= Beginning of Section =

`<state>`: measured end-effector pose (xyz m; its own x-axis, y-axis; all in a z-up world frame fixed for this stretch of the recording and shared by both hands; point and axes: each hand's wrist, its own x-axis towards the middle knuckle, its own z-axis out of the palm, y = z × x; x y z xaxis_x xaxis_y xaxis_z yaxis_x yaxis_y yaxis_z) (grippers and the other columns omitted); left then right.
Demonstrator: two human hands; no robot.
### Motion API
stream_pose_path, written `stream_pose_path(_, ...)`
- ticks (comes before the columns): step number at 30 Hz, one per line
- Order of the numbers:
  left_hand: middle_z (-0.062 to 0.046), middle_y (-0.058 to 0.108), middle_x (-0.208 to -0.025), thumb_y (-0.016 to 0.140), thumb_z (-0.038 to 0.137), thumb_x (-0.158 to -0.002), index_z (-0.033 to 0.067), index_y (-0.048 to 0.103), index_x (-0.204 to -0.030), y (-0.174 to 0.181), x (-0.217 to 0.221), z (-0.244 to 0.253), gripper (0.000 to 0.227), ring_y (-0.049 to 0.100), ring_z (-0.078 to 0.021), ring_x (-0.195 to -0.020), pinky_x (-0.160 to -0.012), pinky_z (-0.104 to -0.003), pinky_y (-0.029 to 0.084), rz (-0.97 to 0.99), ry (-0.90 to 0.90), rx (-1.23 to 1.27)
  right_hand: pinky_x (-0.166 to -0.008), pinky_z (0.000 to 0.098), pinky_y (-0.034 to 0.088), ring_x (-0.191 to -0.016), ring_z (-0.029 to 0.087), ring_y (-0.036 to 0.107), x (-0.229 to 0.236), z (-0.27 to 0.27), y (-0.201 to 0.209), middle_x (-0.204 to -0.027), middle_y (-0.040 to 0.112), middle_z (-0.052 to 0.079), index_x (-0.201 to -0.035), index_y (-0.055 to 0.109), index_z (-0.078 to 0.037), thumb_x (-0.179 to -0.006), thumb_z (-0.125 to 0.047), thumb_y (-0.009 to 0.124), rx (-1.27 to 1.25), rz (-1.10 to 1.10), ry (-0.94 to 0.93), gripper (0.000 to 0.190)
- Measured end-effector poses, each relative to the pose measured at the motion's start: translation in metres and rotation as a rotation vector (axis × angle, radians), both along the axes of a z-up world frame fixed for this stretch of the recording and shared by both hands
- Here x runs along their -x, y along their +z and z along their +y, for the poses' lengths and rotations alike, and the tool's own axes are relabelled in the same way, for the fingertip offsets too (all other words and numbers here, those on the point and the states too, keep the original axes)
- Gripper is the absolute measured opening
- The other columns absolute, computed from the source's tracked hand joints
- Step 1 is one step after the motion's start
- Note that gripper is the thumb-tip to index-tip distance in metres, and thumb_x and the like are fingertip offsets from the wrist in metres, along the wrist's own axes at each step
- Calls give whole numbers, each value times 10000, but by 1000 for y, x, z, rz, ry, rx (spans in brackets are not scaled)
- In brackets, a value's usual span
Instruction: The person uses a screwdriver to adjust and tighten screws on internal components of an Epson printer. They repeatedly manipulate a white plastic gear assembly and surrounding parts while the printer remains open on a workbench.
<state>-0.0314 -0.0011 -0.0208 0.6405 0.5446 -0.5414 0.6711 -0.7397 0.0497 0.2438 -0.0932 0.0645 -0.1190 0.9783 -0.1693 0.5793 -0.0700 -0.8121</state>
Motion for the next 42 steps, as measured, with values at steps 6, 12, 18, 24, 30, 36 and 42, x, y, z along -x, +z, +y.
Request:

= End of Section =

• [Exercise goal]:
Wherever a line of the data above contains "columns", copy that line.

• [Response for this exercise]:
`<state>`: measured end-effector pose (xyz m; its own x-axis, y-axis; all in a z-up world frame fixed for this stretch of the recording and shared by both hands; point and axes: each hand's wrist, its own x-axis towards the middle knuckle, its own z-axis out of the palm, y = z × x; x y z xaxis_x xaxis_y xaxis_z yaxis_x yaxis_y yaxis_z) (grippers and the other columns omitted); left then right.
- ticks (comes before the columns): step number at 30 Hz, one per line
- The other columns absolute, computed from the source's tracked hand joints

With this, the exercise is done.